The program varied from the artistic to the academic. At one point intricately dressed dancers performed a routine depicting an ancient fable, while at another 17-year-old Gokul Iyer, who studied at the temple’s school, gave a well-researched dissertation on the often-unsung contributions ancient Hindus made to math, science, medicine — even plastic surgery.

The young scholars repeatedly demonstrated how ancient traditions are still relevant in modern times and how the two can co-exist.

At one point during the performances, an orange-clad swami passed by the front row. His draped robes and face paint would have made it hard to pinpoint when he existed throughout the many centuries of Hindu history — if it were not for the glowing smartphone he cradled between his clasped hands.

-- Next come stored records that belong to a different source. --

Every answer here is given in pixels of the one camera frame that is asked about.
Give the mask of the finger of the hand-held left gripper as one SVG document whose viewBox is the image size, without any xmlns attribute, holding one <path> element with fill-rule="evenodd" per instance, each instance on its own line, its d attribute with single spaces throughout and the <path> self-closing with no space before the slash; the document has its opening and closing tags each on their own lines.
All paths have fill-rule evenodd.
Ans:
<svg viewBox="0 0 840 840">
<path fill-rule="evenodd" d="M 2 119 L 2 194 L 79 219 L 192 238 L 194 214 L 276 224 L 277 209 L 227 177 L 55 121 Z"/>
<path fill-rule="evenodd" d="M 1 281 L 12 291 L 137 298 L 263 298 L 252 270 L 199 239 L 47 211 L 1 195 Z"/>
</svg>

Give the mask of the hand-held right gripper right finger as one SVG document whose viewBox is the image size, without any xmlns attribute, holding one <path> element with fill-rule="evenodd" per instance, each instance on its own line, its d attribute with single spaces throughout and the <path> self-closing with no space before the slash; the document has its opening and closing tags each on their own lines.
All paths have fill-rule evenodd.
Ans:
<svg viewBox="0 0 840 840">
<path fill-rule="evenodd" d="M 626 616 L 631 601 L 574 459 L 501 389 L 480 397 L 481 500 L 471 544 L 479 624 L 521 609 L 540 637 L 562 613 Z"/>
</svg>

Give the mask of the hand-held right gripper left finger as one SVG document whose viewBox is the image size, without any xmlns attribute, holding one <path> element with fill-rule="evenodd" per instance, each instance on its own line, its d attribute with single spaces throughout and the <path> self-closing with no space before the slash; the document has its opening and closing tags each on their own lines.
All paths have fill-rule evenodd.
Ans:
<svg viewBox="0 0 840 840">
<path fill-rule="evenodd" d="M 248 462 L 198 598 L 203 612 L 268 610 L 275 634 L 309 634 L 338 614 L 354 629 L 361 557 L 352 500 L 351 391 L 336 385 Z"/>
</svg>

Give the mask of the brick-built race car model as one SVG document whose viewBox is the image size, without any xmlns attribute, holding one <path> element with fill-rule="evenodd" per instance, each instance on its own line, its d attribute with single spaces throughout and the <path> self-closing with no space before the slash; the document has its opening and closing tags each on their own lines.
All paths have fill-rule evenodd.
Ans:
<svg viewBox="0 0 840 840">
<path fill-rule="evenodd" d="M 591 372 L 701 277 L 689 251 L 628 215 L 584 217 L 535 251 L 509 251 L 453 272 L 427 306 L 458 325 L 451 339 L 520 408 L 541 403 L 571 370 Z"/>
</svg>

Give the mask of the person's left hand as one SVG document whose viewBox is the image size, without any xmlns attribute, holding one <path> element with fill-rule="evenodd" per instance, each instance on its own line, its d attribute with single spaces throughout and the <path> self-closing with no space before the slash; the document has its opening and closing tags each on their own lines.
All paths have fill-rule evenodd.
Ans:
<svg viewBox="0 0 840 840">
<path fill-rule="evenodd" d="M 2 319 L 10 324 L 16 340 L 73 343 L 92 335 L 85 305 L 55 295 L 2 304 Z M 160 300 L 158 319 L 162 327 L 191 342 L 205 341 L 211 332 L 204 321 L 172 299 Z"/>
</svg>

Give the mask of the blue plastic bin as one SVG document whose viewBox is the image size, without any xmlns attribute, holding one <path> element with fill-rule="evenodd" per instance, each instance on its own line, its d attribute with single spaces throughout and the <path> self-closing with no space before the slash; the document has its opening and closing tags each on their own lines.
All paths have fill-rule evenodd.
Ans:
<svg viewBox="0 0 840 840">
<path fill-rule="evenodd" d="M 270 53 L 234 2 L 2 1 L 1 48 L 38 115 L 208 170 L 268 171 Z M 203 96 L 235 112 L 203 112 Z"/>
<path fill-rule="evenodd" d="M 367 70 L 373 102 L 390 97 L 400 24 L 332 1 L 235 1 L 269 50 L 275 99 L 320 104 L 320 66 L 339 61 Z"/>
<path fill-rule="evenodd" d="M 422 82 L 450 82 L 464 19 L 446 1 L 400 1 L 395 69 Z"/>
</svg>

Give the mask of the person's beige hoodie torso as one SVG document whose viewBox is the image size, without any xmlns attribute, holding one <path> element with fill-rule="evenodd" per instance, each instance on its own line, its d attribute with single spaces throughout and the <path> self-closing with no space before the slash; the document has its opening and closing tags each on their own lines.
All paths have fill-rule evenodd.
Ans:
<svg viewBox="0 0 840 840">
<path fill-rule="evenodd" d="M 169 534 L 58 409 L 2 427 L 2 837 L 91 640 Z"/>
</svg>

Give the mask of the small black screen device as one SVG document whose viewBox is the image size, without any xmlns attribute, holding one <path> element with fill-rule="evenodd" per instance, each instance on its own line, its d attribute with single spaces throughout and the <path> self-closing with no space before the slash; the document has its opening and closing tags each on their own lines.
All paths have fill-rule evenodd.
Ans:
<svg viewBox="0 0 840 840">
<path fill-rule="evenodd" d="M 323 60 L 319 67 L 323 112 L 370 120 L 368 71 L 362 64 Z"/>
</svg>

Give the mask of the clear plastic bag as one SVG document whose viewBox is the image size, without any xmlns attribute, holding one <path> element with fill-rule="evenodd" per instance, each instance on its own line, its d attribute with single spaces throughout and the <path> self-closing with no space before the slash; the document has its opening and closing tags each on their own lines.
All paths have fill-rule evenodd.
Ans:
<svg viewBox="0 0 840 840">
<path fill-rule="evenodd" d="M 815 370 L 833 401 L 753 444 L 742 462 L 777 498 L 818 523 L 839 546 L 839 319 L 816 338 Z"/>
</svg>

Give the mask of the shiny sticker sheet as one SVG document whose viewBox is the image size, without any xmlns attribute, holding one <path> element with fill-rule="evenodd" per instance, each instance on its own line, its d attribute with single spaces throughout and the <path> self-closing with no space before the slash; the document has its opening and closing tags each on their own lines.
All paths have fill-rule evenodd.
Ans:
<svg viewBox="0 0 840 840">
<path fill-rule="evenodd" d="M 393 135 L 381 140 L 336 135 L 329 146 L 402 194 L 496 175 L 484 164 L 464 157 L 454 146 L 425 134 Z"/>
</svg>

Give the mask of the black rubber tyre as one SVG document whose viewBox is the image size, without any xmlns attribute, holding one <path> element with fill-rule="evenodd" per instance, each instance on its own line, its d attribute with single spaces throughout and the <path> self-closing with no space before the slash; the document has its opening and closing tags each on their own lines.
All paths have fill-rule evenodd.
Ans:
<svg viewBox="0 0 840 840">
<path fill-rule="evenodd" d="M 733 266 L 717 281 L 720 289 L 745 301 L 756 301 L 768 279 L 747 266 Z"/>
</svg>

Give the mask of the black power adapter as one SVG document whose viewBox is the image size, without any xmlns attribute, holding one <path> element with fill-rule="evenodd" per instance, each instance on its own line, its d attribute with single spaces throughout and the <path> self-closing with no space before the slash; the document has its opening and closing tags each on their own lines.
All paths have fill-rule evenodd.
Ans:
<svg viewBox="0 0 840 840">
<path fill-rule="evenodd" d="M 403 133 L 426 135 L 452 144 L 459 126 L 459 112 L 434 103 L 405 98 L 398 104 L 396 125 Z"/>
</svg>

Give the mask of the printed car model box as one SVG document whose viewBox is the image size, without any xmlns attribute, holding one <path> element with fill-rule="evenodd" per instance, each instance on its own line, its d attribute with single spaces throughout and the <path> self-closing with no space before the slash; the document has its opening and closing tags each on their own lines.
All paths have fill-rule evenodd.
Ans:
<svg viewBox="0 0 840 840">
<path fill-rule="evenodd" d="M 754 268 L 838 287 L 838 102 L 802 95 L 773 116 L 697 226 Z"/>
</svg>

Anirudh Chandrashekar, an 18-year-old who was born in Southern India but grew up in Queens, said he notices the difference between how his parents experienced Hinduism and how he relates to the faith in America.

Even living in the diverse neighborhood of Flushing he had to seek out his religion instead of being constantly surrounded by it, which is why the temple played such a crucial role in his upbringing.

Chandrashekar, who speaks a Southern Indian dialect called Tamil, learned about culture, songs and prayers at the temple school while also learning Sanskrit from his father. He plans to pass that information on to someone else.

“I feel it is our duty to teach as much as we can,” he said.

The keynote speaker at the event was Sheetal Shah, senior director of the Hindu American Foundation, which advocates for Hindu awareness on a national level.

Her office is involved in many endeavors both locally and abroad, but mainly has been trying to bring a Hindu voice into mainstream discussions.

For example, her nonprofit has been trying to get Congress to extend a religious visa law, which allows priests to travel from countries like India and work in the United States, since no training facilities exist here.